Dans une séance, je suis revenu, en représentant de ma mère, à la situation qui l’a dépassée autrefois. La mort de son frère bien aimé, qui a disparu sans dire adieu, qui est mort très loin dans le froid, a fait qu’elle a fermé son cœur. Les beaux sentiments qu’elle partageait avec son frère pendant son enfance et son adolescence n’étaient plus accessibles. Comme si un livre dont l’histoire commence bien se referme à un passage dramatique et reste fermé à jamais. Le souvenir tourne sans cesse autour de cette fin difficile. Elle-même n’était pas consciente d’être si isolée affectivement. Je la percevais souvent comme inaccessible émotionnellement, sans attache comme du téflon. Pendant cette séance, elle a pu ressentir son état d’enfermement et envisager d’ouvrir son cœur.
Au cours d’une autre séance, je me suis revu en tant que nouveau-né dans le jardin de mes grands-parents. Après ma naissance, mon père était devenu dépressif et suivait un traitement en clinique. Ma mère était revenue, avec moi, chez ses parents. Ils avaient construit une maison en préfabriqué dans un beau et grand jardin à Wilsbach, près de Heilbronn. En soi, c’était un environnement vraiment très beau pour arriver dans ce monde. Mais les adultes gardaient leurs distances. Aucun ne me prenait dans les bras. Le deuil de glace pour le fils ou le frère était entre nous. C’était déconcertant pour moi enfant. On me gardait à distance. Pendant cette séance, le sentiment « c’est bien » est devenu perceptible seulement quand une personne m’a pris vers elle. J’ai compris aussi que cette distance n’était pas mon problème à moi, je n’en étais pas la cause. C’était le problème des adultes. Ils n’avaient pas encore surmonté la mort de leurs fils et de leurs frères.

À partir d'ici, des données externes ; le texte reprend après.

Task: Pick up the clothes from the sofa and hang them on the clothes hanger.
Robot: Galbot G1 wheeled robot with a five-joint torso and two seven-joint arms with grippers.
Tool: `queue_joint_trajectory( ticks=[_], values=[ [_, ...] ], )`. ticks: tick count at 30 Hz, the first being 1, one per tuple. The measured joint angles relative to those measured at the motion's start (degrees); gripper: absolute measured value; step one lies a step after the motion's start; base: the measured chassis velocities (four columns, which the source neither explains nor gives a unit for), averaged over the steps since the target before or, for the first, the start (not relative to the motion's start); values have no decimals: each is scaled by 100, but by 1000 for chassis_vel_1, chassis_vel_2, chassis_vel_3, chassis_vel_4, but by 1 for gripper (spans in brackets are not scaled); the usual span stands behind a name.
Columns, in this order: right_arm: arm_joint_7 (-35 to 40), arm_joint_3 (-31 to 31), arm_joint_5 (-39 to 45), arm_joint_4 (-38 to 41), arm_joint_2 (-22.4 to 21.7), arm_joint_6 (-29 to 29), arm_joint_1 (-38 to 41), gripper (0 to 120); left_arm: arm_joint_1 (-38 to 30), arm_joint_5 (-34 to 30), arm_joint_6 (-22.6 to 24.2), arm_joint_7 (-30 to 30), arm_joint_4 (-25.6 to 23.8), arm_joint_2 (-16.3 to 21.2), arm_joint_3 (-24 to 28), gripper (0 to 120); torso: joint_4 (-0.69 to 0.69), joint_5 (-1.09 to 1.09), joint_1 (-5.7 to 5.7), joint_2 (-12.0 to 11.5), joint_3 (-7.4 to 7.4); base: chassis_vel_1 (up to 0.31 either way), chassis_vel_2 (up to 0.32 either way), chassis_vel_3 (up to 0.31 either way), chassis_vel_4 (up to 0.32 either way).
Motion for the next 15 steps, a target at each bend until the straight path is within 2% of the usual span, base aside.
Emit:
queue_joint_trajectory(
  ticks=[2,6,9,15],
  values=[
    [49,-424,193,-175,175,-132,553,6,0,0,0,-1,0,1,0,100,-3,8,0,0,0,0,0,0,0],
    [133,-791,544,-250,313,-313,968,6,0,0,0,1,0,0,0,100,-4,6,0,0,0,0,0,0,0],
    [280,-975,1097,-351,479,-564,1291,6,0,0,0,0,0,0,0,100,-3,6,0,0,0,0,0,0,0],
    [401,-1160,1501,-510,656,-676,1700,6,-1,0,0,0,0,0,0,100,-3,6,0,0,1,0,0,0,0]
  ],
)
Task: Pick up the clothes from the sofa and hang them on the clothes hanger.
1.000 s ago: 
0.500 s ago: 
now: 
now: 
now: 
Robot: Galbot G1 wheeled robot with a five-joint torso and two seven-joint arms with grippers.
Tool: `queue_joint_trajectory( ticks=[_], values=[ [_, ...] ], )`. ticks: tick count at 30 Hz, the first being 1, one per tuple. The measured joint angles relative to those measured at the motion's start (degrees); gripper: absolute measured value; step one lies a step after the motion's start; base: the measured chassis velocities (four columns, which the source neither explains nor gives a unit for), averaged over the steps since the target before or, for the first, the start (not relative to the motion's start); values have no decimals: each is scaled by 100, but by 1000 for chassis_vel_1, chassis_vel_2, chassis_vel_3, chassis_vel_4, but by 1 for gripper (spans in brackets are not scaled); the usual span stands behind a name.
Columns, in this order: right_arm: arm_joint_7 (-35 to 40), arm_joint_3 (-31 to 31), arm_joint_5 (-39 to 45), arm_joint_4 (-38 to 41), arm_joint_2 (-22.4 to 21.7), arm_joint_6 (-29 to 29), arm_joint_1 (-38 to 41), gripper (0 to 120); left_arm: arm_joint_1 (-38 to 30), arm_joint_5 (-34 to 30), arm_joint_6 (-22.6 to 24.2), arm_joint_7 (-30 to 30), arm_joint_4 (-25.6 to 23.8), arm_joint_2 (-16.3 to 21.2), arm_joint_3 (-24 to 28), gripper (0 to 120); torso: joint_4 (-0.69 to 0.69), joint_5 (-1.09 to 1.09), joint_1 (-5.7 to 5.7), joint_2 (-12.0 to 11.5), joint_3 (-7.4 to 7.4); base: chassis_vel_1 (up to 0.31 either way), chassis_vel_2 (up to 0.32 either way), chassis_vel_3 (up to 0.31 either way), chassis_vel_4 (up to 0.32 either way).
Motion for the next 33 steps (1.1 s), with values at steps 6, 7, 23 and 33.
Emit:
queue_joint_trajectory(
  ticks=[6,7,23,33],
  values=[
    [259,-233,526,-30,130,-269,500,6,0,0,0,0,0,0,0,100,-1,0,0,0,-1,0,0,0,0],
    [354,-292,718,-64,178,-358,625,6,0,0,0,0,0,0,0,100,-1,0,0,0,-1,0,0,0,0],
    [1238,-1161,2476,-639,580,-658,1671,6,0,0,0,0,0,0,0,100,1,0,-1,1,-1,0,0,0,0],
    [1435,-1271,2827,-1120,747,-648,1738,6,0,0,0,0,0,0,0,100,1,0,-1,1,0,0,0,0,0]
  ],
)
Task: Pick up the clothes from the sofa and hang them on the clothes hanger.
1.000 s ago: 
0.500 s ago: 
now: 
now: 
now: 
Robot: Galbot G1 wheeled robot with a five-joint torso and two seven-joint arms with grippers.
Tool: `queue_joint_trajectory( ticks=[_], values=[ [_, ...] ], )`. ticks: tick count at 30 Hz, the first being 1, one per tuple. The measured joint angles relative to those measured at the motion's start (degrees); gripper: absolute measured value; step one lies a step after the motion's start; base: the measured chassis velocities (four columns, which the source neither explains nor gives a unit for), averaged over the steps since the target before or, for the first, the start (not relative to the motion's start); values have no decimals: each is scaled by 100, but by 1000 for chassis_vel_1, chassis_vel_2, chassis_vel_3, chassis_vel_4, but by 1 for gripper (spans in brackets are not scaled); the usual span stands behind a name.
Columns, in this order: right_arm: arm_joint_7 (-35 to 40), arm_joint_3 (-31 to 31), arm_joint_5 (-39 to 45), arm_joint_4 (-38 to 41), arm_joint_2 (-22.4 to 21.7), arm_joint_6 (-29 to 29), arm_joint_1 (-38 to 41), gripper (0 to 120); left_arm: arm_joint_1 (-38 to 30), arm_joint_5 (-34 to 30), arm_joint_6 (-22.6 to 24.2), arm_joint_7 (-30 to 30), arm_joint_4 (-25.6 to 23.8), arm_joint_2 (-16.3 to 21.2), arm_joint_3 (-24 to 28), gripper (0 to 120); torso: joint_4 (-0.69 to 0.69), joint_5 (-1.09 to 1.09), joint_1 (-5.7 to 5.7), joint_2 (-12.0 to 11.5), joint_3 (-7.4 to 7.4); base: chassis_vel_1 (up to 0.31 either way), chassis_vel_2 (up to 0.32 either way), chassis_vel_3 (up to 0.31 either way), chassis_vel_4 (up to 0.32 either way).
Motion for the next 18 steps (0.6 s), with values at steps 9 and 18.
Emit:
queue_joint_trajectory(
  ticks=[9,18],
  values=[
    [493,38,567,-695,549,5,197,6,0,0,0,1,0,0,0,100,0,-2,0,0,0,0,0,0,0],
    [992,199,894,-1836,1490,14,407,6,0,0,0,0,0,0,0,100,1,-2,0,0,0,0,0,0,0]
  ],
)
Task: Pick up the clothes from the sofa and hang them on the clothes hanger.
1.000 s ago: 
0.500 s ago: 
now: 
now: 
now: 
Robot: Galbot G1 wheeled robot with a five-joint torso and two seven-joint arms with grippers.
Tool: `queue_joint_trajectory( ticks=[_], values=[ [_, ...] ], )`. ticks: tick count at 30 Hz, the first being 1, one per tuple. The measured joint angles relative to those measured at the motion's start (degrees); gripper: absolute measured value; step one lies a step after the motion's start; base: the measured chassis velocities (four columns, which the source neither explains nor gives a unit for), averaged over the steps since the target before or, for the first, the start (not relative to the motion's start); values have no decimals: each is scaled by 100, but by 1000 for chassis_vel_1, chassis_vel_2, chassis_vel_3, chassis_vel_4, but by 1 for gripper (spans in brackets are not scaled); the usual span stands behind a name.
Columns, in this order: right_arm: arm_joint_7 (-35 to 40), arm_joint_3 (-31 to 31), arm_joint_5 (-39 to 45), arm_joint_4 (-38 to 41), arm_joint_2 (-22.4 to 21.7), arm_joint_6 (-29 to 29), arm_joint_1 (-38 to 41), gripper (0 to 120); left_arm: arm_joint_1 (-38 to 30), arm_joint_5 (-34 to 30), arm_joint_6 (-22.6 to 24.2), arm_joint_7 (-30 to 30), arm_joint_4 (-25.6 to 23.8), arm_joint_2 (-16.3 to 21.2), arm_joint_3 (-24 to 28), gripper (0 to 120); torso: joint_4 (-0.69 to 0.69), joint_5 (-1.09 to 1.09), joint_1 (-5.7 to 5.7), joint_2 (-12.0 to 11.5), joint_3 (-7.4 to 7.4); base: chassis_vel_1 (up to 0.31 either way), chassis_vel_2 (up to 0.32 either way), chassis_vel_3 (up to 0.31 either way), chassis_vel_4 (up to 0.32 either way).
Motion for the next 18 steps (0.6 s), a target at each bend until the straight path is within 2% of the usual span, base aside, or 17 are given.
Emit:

Crimes de guerre nazis en Union soviétique
Voilà le regard vers l’intérieur, comment l’activité nazi de mon oncle m’a impacté, moi, la 2ième génération dans la famille. Outre l’héritage émotionnel de ma mère, il y a aussi encore l’autre champ de vision : Qu’a fait la Wehrmacht et l’occupation nazie qui a suivi en Union soviétique ? Qu’a fait exactement mon oncle en tant que soldat de la Wehrmacht ? A-t-il participé à des crimes de guerre ? Pour cela, des demandes d’archives sont nécessaires, demandes que je dois encore faire.
Suite à la Seconde Guerre mondiale, rien qu’en Union soviétique, entre 30 et 40 millions de personnes ont perdu la vie. Même si mon oncle en tant que soldat de la Wehrmacht ne devait avoir tiré que sur des soldats, il a ouvert la voie pour la politique d’occupation nazie raciste pendant laquelle les assassinats de Slaves, de Juifs et de communistes n’étaient pas considérés comme des crimes. Et il a participé à cette guerre en étant persuadé qu’Hitler faisait ce qu’il fallait.
Mon regard sur les destructions humaines, culturelles et matérielles en Union soviétique a commencé lors d’une visite de l’exposition itinérante « Vernichtungsort Malyi Trostenez » (lieu d’extermination de Malyi Trostenez) à Francfort.
À l’occasion d’un débat public à Hambourg, j’étais assis à côté d’une historienne. Elle m’a raconté que son grand-oncle, qui vivait en 1941 à Minsk, était le seul de la famille juive à avoir échappé au massacre des Juifs pendant l’occupation allemande. Il avait alors 16 ans. J’ai compris que ce qui est appelé Holocauste ou guerre d’extermination dans les livres d’histoire est quelque chose qui se passe entre des humains et continue d’agir entre des humains.
J’ai trouvé à ce sujet sur le site web de « NS-Familien-Geschichte » un paragraphe qui jouera sûrement pour moi un rôle à l’avenir :
L’autre côté, ce sont les familles des victimes. Pour elles, les destructions, les tortures, les déportations, les assassinats dont les membres de nos familles sont responsables sont loin d’être le passé. Au contraire : Les traumatismes de ces familles jouent jusqu’à nos jours un rôle dans la vie de nombreux descendants des victimes. Pour les descendants des victimes, il est important que nous soyons conscients des souffrances que les persécuteurs et persécutrices ont causées.